* [Work to complete] Write out, word for word, every line in the data below from the one containing "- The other" to the one containing "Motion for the", both of them included.

* [Information shown]
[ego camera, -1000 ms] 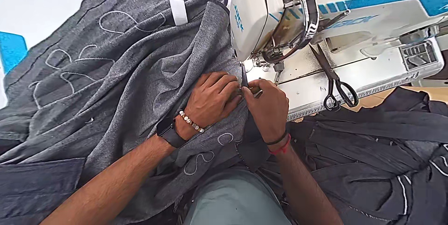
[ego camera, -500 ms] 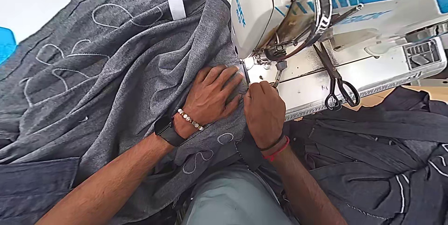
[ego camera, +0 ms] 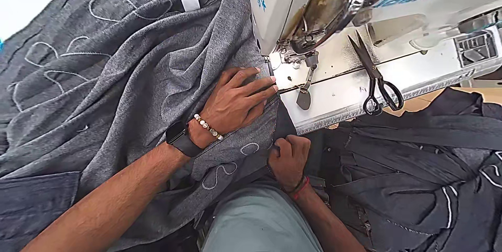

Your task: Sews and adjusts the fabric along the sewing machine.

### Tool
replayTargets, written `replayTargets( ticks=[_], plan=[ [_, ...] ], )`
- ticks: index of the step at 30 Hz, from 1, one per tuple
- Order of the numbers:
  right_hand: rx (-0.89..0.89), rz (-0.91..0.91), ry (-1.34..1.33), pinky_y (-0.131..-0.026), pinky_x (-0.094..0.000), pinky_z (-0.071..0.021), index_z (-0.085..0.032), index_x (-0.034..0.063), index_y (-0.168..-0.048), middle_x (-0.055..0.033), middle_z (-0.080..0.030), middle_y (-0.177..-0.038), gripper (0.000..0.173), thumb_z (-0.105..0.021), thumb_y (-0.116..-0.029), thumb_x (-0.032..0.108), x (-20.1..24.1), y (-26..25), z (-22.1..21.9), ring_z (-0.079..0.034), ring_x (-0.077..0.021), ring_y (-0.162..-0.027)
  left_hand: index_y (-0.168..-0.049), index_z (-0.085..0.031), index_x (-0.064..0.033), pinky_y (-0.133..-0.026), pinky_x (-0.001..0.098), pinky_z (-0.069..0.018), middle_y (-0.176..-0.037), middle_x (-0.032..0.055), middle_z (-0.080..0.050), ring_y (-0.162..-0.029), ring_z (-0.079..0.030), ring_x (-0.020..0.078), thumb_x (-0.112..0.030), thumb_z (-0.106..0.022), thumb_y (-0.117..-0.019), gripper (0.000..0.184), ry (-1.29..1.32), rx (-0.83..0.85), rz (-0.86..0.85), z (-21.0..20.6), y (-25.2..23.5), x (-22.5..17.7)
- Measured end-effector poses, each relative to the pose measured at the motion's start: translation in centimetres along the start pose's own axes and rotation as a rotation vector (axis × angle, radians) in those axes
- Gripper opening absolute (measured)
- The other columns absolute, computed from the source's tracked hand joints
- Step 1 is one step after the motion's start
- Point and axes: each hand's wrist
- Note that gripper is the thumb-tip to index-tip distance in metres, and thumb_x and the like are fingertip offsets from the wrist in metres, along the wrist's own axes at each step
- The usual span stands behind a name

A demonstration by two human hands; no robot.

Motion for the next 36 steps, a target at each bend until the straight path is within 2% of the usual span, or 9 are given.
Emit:
replayTargets(
  ticks=[3,5,9,12,15,16,19,24,36],
  plan=[
    [-0.101,-0.042,0.015,-0.078,-0.0331,-0.0487,-0.064,0.0136,-0.083,-0.0062,-0.057,-0.084,0.011,-0.059,-0.0929,0.014,-1.2,-2.7,3.7,-0.058,-0.0211,-0.084,-0.138,-0.067,-0.0257,-0.115,0.0539,-0.0328,-0.149,-0.0040,-0.059,-0.143,-0.046,0.0309,-0.028,-0.050,-0.1019,0.040,-0.008,-0.009,0.010,0.0,0.1,0.1],
    [0.015,-0.058,0.084,-0.070,-0.0328,-0.0464,-0.063,0.0113,-0.079,-0.0061,-0.055,-0.076,0.017,-0.055,-0.0945,0.013,-2.3,-3.5,6.5,-0.056,-0.0216,-0.076,-0.137,-0.068,-0.0253,-0.114,0.0538,-0.0330,-0.148,-0.0037,-0.059,-0.142,-0.046,0.0313,-0.028,-0.050,-0.1016,0.040,-0.005,-0.014,0.011,0.0,0.1,0.0],
    [0.975,-0.187,0.042,-0.070,-0.0529,-0.0589,-0.075,0.0073,-0.093,-0.0149,-0.071,-0.093,0.017,-0.060,-0.0918,0.013,-2.7,-5.0,9.9,-0.072,-0.0337,-0.086,-0.137,-0.068,-0.0259,-0.114,0.0533,-0.0337,-0.148,-0.0031,-0.059,-0.142,-0.046,0.0308,-0.028,-0.049,-0.1031,0.039,-0.007,-0.010,0.006,0.0,0.1,-0.1],
    [0.640,-0.091,-0.062,-0.067,-0.0377,-0.0568,-0.076,0.0143,-0.102,-0.0037,-0.068,-0.092,0.021,-0.058,-0.0949,0.022,-0.4,-8.2,9.3,-0.066,-0.0190,-0.082,-0.137,-0.068,-0.0263,-0.114,0.0529,-0.0332,-0.148,-0.0036,-0.059,-0.143,-0.045,0.0303,-0.028,-0.049,-0.1035,0.039,-0.002,-0.006,0.009,0.0,0.1,0.0],
    [0.375,-0.062,-0.013,-0.083,-0.0454,-0.0534,-0.068,0.0086,-0.125,-0.0102,-0.069,-0.111,0.035,-0.059,-0.1017,0.033,-0.1,-11.9,5.2,-0.065,-0.0277,-0.102,-0.137,-0.069,-0.0258,-0.114,0.0537,-0.0334,-0.148,-0.0028,-0.059,-0.142,-0.045,0.0315,-0.028,-0.049,-0.1034,0.039,0.002,-0.008,-0.003,0.0,0.1,0.0],
    [0.358,-0.047,0.000,-0.081,-0.0458,-0.0535,-0.068,0.0089,-0.126,-0.0102,-0.069,-0.108,0.037,-0.060,-0.1023,0.036,-0.5,-12.4,3.6,-0.065,-0.0281,-0.099,-0.137,-0.069,-0.0262,-0.114,0.0532,-0.0335,-0.148,-0.0030,-0.059,-0.142,-0.046,0.0313,-0.028,-0.049,-0.1033,0.039,-0.005,-0.014,-0.003,0.0,0.0,0.0],
    [0.252,0.019,0.011,-0.052,-0.0372,-0.0489,-0.074,0.0111,-0.119,-0.0032,-0.065,-0.070,0.027,-0.059,-0.1026,0.025,-0.7,-11.5,1.4,-0.062,-0.0198,-0.060,-0.138,-0.067,-0.0249,-0.113,0.0513,-0.0346,-0.148,-0.0044,-0.059,-0.141,-0.047,0.0296,-0.029,-0.049,-0.1026,0.040,-0.025,-0.014,0.016,0.0,-0.1,0.1],
    [0.242,0.034,-0.007,-0.043,-0.0343,-0.0402,-0.076,0.0117,-0.121,-0.0005,-0.061,-0.060,0.028,-0.059,-0.0993,0.018,-0.7,-10.6,2.0,-0.054,-0.0164,-0.048,-0.126,-0.071,-0.0164,-0.112,0.0515,-0.0344,-0.146,-0.0011,-0.061,-0.141,-0.047,0.0296,-0.030,-0.051,-0.1014,0.035,0.032,0.016,0.042,0.3,-0.1,-0.1],
    [0.351,0.001,-0.103,-0.042,-0.0355,-0.0364,-0.076,0.0154,-0.126,0.0009,-0.056,-0.056,0.032,-0.057,-0.1000,0.019,-1.6,-11.9,3.1,-0.048,-0.0150,-0.045,-0.134,-0.070,-0.0293,-0.111,0.0524,-0.0355,-0.149,-0.0009,-0.059,-0.139,-0.048,0.0308,-0.029,-0.049,-0.1030,0.038,0.002,0.015,-0.011,0.1,0.1,0.4]
  ],
)
Point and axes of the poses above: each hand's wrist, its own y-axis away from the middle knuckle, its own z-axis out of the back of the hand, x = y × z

* [Output]
- The other columns absolute, computed from the source's tracked hand joints
- Step 1 is one step after the motion's start
- Point and axes: each hand's wrist
- Note that gripper is the thumb-tip to index-tip distance in metres, and thumb_x and the like are fingertip offsets from the wrist in metres, along the wrist's own axes at each step
- The usual span stands behind a name

A demonstration by two human hands; no robot.

Motion for the next 36 steps, a target at each bend until the straight path is within 2% of the usual span, or 9 are given.

There's nothing left to add to the output.